*** Opening of Data to use ***

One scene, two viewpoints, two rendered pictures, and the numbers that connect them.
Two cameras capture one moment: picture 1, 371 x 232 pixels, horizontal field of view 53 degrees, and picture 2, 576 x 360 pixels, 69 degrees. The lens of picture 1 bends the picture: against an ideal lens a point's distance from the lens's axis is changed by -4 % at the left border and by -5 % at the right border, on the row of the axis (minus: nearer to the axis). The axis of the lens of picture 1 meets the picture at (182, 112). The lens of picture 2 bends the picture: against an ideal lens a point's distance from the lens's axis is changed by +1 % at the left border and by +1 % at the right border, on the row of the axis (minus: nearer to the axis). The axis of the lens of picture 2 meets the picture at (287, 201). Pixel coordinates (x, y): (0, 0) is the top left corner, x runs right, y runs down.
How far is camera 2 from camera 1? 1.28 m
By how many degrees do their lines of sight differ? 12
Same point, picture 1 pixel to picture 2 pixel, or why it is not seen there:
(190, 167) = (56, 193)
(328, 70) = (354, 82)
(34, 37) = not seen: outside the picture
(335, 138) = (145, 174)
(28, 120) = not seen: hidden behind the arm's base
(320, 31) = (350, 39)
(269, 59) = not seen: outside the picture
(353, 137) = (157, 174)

*** Close of Data to use ***

Verbatim reproduction of the entries is required.

Result:
One scene, two viewpoints, two rendered pictures, and the numbers that connect them.
Two cameras capture one moment: picture 1, 371 x 232 pixels, horizontal field of view 53 degrees, and picture 2, 576 x 360 pixels, 69 degrees. The lens of picture 1 bends the picture: against an ideal lens a point's distance from the lens's axis is changed by -4 % at the left border and by -5 % at the right border, on the row of the axis (minus: nearer to the axis). The axis of the lens of picture 1 meets the picture at (182, 112). The lens of picture 2 bends the picture: against an ideal lens a point's distance from the lens's axis is changed by +1 % at the left border and by +1 % at the right border, on the row of the axis (minus: nearer to the axis). The axis of the lens of picture 2 meets the picture at (287, 201). Pixel coordinates (x, y): (0, 0) is the top left corner, x runs right, y runs down.
How far is camera 2 from camera 1? 1.28 m
By how many degrees do their lines of sight differ? 12
Same point, picture 1 pixel to picture 2 pixel, or why it is not seen there:
(190, 167) = (56, 193)
(328, 70) = (354, 82)
(34, 37) = not seen: outside the picture
(335, 138) = (145, 174)
(28, 120) = not seen: hidden behind the arm's base
(320, 31) = (350, 39)
(269, 59) = not seen: outside the picture
(353, 137) = (157, 174)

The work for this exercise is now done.